Isn't you fault of your taking a plink at a twig and a goose commits suicide running in the line of fire. Oooops did I really say (type) that out loud lol


----------



## Ibojoe (Mar 13, 2016)

lol. You've really put some thought into this I can tell. I can only say what I would do. 
I'm an old man that doesn't give a crap any more and it's not healthy to live with such pent up frustration. 
No one is at the park on Thanksgiving or Christmas. Would be good days to go for it!


----------



## MikeyLikesIt (Oct 19, 2018)

I honestly don't think 90% of my community would care if I did it in broad daylight. We're overrun with Canadian Geese. Huge flocks camp out in the fields and ponds right next to our highways (lots of horse farms and office parks on the outskirts of town). I've routinely had to stop on the highway with dozens of other drivers to let these fat menaces cross the road. 10 minutes with some stout rubber and lead ammo, and I'd feed the whole neighborhood for Christmas!


----------



## urbanshooter (Aug 23, 2017)

In Malaysia, it's not uncommon for farmers to keep geese as guard beasts for their properties. They can be more effective than dog's cos they can fly; they are fearless and an angry one is terrifying and unpredictable. You can try to face a dog down and retreat slowly, but with geese there is nothing you can do. Those things charge. There are also many stories of little boys getting pecked in the pecker and they are forever traumatized. I don't blame you for hating them. I love them though because they are delicious roasted and their rendered fat is great on just about anything! Go find yourself some roast goose and enjoy it maybe it might make you feel good!? Cantonese style roast goose is friggin delicious.


----------



## raventree78 (Apr 20, 2016)

I harbor no ill will towards geese but goats are truly the spawn of all that is evil and vile. As a child we pet sat one for an uncle. It was chained to a 350 motor block and it would chase me dragging that engine block. Fortunately I was faster up the mountain side and would lead it into thickets where the chain would get bound up. Then the abomination would eat itself free for the underbrush, further proof of the evil within.
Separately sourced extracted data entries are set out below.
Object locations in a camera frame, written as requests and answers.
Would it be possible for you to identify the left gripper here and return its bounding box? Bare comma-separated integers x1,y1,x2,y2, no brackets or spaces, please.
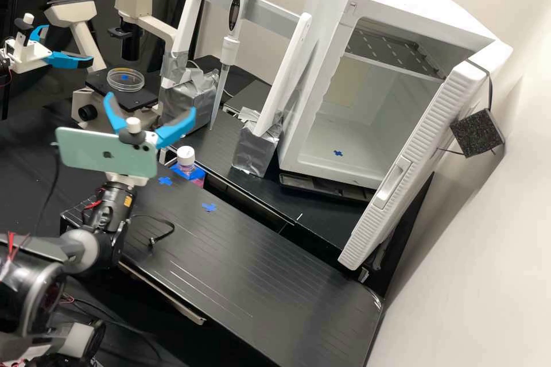
4,24,94,74

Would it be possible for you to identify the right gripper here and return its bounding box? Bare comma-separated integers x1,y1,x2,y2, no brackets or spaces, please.
103,92,197,187

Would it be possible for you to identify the petri dish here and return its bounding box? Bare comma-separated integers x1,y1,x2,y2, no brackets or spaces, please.
106,67,145,92

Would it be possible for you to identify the left phone holder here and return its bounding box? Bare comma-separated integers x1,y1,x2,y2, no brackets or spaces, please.
14,13,37,47

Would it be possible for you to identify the small bottle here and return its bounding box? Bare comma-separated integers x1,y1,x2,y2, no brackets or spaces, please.
176,146,203,178

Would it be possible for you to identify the blue bottle holder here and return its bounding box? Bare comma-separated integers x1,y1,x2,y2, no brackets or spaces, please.
168,163,208,190

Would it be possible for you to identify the white pipette stand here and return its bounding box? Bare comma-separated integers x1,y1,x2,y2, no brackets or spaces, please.
159,0,313,178

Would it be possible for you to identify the black platform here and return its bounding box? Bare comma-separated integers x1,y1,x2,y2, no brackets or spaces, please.
161,103,375,264
60,159,385,367

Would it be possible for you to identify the pipette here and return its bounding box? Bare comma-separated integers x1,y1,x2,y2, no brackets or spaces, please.
209,0,258,132

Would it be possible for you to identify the white incubator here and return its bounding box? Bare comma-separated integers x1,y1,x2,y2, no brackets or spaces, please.
275,0,498,192

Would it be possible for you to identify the incubator door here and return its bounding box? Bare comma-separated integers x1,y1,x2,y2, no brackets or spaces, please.
337,39,514,272

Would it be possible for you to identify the right wrist camera phone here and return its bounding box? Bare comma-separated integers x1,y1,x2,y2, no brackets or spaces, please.
55,119,161,179

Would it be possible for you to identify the black cable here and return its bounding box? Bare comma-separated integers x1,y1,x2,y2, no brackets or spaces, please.
129,217,176,252
Good times being a kid, right????


----------



## treefork (Feb 1, 2010)

MikeyLikesIt said:


> As a child (4 yo) I was attacked by geese at a local park while with my mom. She scooped up my younger sister while I ran behind, having these terrifying birds hiss and nip at me. Ever since then I've loathed them. I can't shoot worth crap (and I know you aren't supposed to shoot birds on the ground), but I've fantasized about sniping one in the head with my slingshot. I live for the day when a goose will once again challenge me to combat. I'm ready. I've been training. I can punt a soccer ball clear over my house. I can grab a goose neck with snake like quickness (the trick is to practice on a swinging garden hose). Some people go to the local lake to relax and fish, but I go there to avenge my sullied honor. Soon... soon...
> 
> Does anyone else have a deep and abiding hatred of geese?


You may want to check with the Kentucky Fish and Wildlife Department . Migratory birds are protected and there are specified hunting seasons and specific methods of hunting them . Pretty hefty fines and jail time for violations . Game officers don't care about deep and abiding hatred .


----------



## devils son in law (Sep 2, 2014)

They can definitely get mean! I paddle a lot on a fairly narrow section of river nearby and going past them with their young is always nerve wracking. They start bobbing their heads up and down and make a growling sound..... I paddle smoothly and let them know I'm veering away.


----------



## Ordo (Feb 11, 2018)

I was attacked by a rooster once. The brave animal just went to my eyes with his claws. But I had a stick in my hand and gave him a nice stroke in his head, not so hard to kill him of course. After that day, believe it or not, the rooster never bothered me again. They can be corageous but they're not stupid.


----------



## MikeyLikesIt (Oct 19, 2018)

raventree78 said:


> I harbor no ill will towards geese but goats are truly the spawn of all that is evil and vile. As a child we pet sat one for an uncle. It was chained to a 350 motor block and it would chase me dragging that engine block. Fortunately I was faster up the mountain side and would lead it into thickets where the chain would get bound up. Then the abomination would eat itself free for the underbrush, further proof of the evil within.
> 
> Good times being a kid, right????


Hahaha  If you don't grow up as a kid and have some hair raising adventures, you didn't do childhood right! Goats just have an evil look with those slanted pupils. I'm fond of them when I visit farms, but then again I've never had one chase me through thickets.


----------



## MikeyLikesIt (Oct 19, 2018)

urbanshooter said:


> In Malaysia, it's not uncommon for farmers to keep geese as guard beasts for their properties. They can be more effective than dog's cos they can fly; they are fearless and an angry one is terrifying and unpredictable. You can try to face a dog down and retreat slowly, but with geese there is nothing you can do. Those things charge. There are also many stories of little boys getting pecked in the pecker and they are forever traumatized. I don't blame you for hating them. I love them though because they are delicious roasted and their rendered fat is great on just about anything! Go find yourself some roast goose and enjoy it maybe it might make you feel good!? Cantonese style roast goose is friggin delicious.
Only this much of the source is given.